Según Jesús Pereira, encargado del Área de Producción de la cooperativa, la langosta se vende hoy a casi la mitad de su valor de hace tres años. Mientras que hace tres años el kilo de langosta entera viva se vendía en 600 pesos, ahora los intermediarios pagan solo entre 300 y 320 pesos. Este desplome de precios, sumado al aumento en los costos operativos como la gasolina, está asfixiando económicamente a los pescadores.
La inestabilidad del mercado internacional, provocada por factores como la inflación global y la incertidumbre económica, ha golpeado fuertemente el comercio de este producto de exportación.
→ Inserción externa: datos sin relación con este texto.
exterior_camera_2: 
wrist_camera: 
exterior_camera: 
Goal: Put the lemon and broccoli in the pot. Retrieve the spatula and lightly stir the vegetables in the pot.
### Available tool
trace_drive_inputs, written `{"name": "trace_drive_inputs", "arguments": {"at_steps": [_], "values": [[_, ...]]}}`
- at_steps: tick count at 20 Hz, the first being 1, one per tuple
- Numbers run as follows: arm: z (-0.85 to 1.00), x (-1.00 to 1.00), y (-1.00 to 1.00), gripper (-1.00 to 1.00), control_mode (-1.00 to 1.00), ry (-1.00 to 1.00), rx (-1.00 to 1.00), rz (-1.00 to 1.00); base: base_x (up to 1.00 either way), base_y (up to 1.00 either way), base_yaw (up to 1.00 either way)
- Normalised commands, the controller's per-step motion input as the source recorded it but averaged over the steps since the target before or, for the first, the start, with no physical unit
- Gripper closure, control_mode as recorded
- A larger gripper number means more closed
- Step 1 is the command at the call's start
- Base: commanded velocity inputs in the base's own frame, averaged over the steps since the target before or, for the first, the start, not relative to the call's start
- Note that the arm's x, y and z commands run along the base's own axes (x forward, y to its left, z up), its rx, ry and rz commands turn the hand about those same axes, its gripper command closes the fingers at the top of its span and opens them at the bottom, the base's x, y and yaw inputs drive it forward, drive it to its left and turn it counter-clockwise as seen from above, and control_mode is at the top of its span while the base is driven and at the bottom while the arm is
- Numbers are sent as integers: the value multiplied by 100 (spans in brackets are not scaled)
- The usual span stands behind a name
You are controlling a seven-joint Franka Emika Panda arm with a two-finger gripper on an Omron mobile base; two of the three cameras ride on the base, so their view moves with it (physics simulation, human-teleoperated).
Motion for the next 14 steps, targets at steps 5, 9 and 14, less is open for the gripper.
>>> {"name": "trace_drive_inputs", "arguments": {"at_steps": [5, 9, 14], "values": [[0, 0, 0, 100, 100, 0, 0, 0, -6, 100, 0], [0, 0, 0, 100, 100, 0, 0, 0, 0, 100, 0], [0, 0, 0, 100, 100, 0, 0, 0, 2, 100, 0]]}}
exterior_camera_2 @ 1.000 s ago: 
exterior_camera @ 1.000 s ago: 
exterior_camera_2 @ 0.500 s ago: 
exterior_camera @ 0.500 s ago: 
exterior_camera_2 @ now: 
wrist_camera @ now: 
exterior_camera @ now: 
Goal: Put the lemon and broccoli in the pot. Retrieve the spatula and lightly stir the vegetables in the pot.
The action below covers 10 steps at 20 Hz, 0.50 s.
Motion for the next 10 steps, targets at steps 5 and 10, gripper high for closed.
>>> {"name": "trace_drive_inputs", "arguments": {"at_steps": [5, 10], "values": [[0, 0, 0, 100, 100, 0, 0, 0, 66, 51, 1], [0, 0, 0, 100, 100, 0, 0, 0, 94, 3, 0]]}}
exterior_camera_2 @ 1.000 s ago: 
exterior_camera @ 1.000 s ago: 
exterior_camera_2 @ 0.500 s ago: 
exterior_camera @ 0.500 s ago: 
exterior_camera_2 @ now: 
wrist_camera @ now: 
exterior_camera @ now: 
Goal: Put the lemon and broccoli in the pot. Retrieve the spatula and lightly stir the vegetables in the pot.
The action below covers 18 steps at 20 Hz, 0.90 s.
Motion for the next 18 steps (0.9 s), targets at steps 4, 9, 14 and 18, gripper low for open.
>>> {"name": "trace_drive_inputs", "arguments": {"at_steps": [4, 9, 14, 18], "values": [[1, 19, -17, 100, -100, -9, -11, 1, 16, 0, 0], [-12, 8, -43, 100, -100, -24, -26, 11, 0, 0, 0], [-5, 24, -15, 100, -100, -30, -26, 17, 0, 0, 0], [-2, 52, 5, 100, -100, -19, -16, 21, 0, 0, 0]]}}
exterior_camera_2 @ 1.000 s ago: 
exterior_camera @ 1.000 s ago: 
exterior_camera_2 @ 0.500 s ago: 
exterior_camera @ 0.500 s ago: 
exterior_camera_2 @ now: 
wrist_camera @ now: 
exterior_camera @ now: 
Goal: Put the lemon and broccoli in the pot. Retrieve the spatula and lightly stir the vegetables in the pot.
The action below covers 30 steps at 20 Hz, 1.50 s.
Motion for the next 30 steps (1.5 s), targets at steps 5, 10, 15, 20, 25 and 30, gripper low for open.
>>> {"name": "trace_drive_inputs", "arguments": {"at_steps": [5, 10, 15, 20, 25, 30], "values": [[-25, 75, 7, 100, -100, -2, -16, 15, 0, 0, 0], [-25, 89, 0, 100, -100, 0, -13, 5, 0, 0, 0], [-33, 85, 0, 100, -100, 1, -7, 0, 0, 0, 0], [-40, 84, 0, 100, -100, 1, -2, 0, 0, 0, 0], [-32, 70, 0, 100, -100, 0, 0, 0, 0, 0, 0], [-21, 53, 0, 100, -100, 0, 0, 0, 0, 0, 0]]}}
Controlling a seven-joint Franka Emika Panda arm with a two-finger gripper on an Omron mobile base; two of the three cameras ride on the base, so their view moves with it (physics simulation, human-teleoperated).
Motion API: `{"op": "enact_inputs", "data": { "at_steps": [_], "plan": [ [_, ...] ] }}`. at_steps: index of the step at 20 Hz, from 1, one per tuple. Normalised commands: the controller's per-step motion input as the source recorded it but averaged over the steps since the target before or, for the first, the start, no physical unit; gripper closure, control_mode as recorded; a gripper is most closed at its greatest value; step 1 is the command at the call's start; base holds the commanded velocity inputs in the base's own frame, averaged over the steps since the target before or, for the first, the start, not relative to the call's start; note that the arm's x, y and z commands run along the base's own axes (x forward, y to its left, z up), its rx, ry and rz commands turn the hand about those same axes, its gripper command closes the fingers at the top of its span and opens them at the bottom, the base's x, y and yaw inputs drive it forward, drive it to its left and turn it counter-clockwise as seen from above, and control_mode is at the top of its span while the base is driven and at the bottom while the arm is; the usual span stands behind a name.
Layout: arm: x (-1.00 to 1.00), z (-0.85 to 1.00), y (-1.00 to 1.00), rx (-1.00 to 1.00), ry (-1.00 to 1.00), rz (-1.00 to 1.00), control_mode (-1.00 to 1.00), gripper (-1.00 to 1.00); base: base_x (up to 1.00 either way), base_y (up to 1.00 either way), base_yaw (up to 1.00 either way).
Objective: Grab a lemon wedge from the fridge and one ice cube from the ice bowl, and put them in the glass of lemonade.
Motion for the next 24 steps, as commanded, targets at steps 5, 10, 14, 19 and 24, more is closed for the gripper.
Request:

Pereira lamenta que, a pesar de producir grandes volúmenes, la falta de compradores con capacidad los obliga a vender «a granel», aceptando el precio que el mercado les impone.
A pesar de ser reconocidos a nivel nacional por su modelo de pesca sustentable, que incluye el respeto a vedas, tallas mínimas y áreas de reproducción, este enfoque a largo plazo choca con la realidad económica a corto plazo. La falta de apoyo institucional y de mecanismos que protejan al productor de la especulación está llevando a muchos pescadores a considerar dejar el mar y buscar empleos en el sector turístico de Tulum.
La comunidad hace un llamado urgente a los tres niveles de gobierno para que intervengan, inviertan en infraestructura de conservación y comercialización, y demuestren voluntad política para proteger a esta pesquería, que es un ejemplo de manejo sustentable en el Caribe mexicano.